Belittling Palestinian suffering is commonplace in Israeli society – as his article would attest; therein lies the irony – even among the so-called ‘enlightened’, it seems.
Moving forward, the writer is clear that today, he wants to see an end to the occupation, but to save the Israeli soul, albeit, he does acknowledge Palestinian suffering [under occupation]. Nevertheless, Gavron sites ample evidence of Israeli incitement and violence, admitting, “the internal discussion in Israel is more militant, threatening and intolerant than it has ever been.” On social media, “any sentiment not aligned with the supposed consensus is met with a barrage of racist vitriol.”

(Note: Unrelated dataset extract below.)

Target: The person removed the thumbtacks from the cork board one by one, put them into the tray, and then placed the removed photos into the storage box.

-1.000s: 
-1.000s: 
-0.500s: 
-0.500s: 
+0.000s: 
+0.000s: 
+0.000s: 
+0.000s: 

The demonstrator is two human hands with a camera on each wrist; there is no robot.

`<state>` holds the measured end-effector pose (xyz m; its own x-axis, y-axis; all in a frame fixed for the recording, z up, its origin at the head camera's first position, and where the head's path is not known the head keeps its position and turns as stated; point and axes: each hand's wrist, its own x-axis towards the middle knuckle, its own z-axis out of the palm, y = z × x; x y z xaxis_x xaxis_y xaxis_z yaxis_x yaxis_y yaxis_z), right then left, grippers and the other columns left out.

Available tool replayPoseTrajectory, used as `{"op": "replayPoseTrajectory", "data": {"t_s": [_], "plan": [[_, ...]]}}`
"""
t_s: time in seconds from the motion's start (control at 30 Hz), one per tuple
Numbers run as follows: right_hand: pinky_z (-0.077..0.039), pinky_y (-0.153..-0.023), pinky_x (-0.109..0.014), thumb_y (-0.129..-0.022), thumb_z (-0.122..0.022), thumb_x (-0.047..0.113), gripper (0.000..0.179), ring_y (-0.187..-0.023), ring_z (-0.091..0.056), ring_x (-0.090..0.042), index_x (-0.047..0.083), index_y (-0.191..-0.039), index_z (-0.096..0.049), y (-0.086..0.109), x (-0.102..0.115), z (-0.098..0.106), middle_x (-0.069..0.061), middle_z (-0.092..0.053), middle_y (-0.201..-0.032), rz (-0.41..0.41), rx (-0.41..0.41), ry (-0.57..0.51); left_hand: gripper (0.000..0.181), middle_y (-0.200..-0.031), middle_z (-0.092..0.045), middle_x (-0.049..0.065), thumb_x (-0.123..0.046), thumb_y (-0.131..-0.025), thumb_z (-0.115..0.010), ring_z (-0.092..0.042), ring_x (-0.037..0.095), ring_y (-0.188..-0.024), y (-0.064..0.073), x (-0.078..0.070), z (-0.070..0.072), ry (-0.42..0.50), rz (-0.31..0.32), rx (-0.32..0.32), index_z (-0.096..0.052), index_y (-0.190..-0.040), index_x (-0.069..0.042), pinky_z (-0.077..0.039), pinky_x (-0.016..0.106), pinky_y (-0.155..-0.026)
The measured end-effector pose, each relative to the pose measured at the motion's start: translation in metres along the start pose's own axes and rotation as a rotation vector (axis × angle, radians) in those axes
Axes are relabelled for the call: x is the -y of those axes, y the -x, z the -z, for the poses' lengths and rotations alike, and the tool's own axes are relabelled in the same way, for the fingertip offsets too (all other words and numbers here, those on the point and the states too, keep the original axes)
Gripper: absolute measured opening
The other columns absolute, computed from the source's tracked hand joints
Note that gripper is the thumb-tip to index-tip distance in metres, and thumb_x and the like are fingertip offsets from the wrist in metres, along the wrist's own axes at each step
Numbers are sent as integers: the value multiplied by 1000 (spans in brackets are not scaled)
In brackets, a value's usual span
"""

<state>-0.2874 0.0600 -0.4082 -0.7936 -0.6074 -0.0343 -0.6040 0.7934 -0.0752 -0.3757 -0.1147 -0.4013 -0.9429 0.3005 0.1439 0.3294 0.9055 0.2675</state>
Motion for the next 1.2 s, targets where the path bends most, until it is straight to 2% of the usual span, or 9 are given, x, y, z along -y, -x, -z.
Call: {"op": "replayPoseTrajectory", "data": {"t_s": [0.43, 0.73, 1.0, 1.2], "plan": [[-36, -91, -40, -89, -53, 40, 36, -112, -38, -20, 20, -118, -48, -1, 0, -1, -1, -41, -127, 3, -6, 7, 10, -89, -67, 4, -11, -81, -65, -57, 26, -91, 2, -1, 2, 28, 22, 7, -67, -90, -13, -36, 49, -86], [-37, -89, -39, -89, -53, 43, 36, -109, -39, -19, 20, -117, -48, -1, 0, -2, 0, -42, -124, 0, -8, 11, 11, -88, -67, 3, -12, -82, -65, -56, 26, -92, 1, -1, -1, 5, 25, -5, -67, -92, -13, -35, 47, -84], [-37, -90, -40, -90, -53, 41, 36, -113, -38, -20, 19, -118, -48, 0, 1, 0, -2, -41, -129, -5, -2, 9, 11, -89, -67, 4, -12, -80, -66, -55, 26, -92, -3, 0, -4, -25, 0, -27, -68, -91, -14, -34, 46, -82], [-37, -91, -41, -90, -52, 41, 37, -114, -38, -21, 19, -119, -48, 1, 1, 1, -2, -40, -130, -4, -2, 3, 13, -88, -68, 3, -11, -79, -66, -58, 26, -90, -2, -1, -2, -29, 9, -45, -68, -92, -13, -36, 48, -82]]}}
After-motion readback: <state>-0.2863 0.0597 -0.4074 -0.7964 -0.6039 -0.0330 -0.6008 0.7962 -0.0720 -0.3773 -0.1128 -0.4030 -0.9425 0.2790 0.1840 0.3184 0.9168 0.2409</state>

The irony is that some of the most extreme cases of racist incitement to violence in Israel have collapsed binaries as viciously as they had been constructed. Most people who inhabit that spot of land are largely indistinguishable and Arab and Jew are not mutually exclusive categories. From his platform in Washington, among friends and allies, Gavron’s plea for the ‘soul of a nation’ falls on deaf ears.
One must wonder then, to what extent is the enabling of Israeli society, on the part of some ‘friends’ and ‘allies’, rooted in anti-Semitism? A bi-national Israel/Palestine could potentially be a viable solution for both people[s]; some believe it is already in the making.